ACTION ITEM:
An exact transcription of the listing, without its images, is what the answer must contain.
----- GIVEN INFORMATION
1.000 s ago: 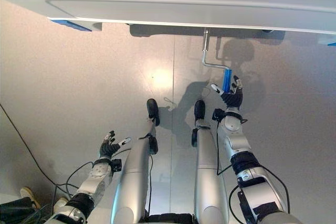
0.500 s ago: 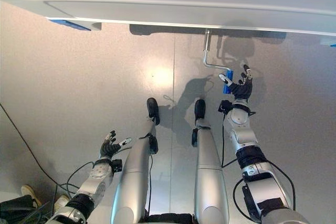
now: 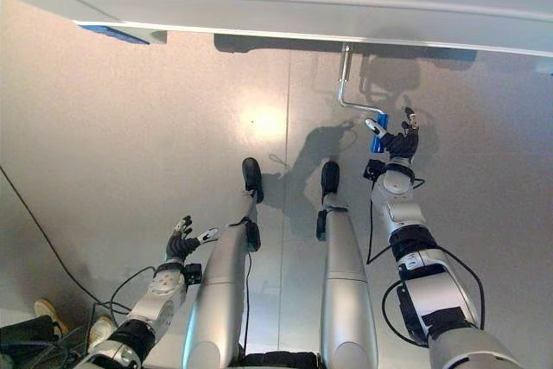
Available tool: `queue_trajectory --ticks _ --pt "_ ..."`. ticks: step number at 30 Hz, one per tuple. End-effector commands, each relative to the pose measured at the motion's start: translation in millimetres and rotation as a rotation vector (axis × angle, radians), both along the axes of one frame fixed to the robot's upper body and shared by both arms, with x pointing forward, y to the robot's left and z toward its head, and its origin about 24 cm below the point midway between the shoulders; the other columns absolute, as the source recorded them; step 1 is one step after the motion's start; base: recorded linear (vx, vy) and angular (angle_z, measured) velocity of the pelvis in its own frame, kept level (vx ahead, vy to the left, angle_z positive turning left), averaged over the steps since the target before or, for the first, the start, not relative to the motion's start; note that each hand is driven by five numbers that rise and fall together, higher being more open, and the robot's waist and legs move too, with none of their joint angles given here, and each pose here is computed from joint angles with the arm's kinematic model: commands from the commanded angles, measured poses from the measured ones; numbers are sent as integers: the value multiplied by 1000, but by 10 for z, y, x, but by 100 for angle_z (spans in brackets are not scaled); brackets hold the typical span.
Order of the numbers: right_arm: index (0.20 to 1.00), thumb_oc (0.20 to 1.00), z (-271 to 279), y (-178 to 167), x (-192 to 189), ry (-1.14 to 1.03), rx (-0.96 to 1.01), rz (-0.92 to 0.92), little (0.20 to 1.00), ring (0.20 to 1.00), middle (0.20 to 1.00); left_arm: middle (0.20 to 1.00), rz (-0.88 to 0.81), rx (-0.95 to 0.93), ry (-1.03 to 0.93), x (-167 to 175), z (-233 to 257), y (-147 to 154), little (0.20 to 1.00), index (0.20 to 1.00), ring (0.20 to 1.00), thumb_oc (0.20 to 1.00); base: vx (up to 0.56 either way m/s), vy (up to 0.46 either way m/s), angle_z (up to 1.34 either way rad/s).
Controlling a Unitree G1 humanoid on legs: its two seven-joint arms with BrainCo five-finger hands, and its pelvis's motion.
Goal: Raise the hospital bed
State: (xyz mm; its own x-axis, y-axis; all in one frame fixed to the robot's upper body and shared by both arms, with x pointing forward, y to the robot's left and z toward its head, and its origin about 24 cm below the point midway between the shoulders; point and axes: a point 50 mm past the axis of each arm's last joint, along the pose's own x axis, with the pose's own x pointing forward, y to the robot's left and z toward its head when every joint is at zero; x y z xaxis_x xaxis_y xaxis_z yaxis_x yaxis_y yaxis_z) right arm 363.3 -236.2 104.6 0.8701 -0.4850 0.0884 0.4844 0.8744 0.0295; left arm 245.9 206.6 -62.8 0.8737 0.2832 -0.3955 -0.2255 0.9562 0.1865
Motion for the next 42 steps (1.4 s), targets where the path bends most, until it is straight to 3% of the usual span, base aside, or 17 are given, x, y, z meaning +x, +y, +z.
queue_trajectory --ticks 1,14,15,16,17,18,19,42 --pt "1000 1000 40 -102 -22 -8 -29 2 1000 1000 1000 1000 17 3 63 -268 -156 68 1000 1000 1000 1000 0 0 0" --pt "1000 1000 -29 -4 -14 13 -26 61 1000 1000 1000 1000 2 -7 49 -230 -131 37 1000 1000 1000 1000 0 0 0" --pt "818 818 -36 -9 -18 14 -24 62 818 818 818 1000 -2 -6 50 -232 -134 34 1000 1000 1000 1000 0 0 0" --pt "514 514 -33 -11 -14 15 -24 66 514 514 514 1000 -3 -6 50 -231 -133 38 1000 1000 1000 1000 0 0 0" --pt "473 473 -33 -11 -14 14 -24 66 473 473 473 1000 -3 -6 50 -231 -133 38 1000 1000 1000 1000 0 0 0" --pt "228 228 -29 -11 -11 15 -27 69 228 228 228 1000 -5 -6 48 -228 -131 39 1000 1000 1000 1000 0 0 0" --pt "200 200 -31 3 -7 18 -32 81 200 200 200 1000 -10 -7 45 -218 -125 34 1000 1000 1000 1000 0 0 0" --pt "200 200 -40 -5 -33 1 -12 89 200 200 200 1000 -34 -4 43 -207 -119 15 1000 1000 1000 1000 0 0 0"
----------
YOUR RESPONSE:
1.000 s ago: 
0.500 s ago: 
now: 
Available tool: `queue_trajectory --ticks _ --pt "_ ..."`. ticks: step number at 30 Hz, one per tuple. End-effector commands, each relative to the pose measured at the motion's start: translation in millimetres and rotation as a rotation vector (axis × angle, radians), both along the axes of one frame fixed to the robot's upper body and shared by both arms, with x pointing forward, y to the robot's left and z toward its head, and its origin about 24 cm below the point midway between the shoulders; the other columns absolute, as the source recorded them; step 1 is one step after the motion's start; base: recorded linear (vx, vy) and angular (angle_z, measured) velocity of the pelvis in its own frame, kept level (vx ahead, vy to the left, angle_z positive turning left), averaged over the steps since the target before or, for the first, the start, not relative to the motion's start; note that each hand is driven by five numbers that rise and fall together, higher being more open, and the robot's waist and legs move too, with none of their joint angles given here, and each pose here is computed from joint angles with the arm's kinematic model: commands from the commanded angles, measured poses from the measured ones; numbers are sent as integers: the value multiplied by 1000, but by 10 for z, y, x, but by 100 for angle_z (spans in brackets are not scaled); brackets hold the typical span.
Order of the numbers: right_arm: index (0.20 to 1.00), thumb_oc (0.20 to 1.00), z (-271 to 279), y (-178 to 167), x (-192 to 189), ry (-1.14 to 1.03), rx (-0.96 to 1.01), rz (-0.92 to 0.92), little (0.20 to 1.00), ring (0.20 to 1.00), middle (0.20 to 1.00); left_arm: middle (0.20 to 1.00), rz (-0.88 to 0.81), rx (-0.95 to 0.93), ry (-1.03 to 0.93), x (-167 to 175), z (-233 to 257), y (-147 to 154), little (0.20 to 1.00), index (0.20 to 1.00), ring (0.20 to 1.00), thumb_oc (0.20 to 1.00); base: vx (up to 0.56 either way m/s), vy (up to 0.46 either way m/s), angle_z (up to 1.34 either way rad/s).
Controlling a Unitree G1 humanoid on legs: its two seven-joint arms with BrainCo five-finger hands, and its pelvis's motion.
Goal: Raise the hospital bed
State: (xyz mm; its own x-axis, y-axis; all in one frame fixed to the robot's upper body and shared by both arms, with x pointing forward, y to the robot's left and z toward its head, and its origin about 24 cm below the point midway between the shoulders; point and axes: a point 50 mm past the axis of each arm's last joint, along the pose's own x axis, with the pose's own x pointing forward, y to the robot's left and z toward its head when every joint is at zero; x y z xaxis_x xaxis_y xaxis_z yaxis_x yaxis_y yaxis_z) right arm 363.3 -236.2 104.6 0.8701 -0.4850 0.0884 0.4844 0.8744 0.0295; left arm 245.9 206.6 -62.8 0.8737 0.2832 -0.3955 -0.2255 0.9562 0.1865
Motion for the next 42 steps (1.4 s), targets where the path bends most, until it is straight to 3% of the usual span, base aside, or 17 are given, x, y, z meaning +x, +y, +z.
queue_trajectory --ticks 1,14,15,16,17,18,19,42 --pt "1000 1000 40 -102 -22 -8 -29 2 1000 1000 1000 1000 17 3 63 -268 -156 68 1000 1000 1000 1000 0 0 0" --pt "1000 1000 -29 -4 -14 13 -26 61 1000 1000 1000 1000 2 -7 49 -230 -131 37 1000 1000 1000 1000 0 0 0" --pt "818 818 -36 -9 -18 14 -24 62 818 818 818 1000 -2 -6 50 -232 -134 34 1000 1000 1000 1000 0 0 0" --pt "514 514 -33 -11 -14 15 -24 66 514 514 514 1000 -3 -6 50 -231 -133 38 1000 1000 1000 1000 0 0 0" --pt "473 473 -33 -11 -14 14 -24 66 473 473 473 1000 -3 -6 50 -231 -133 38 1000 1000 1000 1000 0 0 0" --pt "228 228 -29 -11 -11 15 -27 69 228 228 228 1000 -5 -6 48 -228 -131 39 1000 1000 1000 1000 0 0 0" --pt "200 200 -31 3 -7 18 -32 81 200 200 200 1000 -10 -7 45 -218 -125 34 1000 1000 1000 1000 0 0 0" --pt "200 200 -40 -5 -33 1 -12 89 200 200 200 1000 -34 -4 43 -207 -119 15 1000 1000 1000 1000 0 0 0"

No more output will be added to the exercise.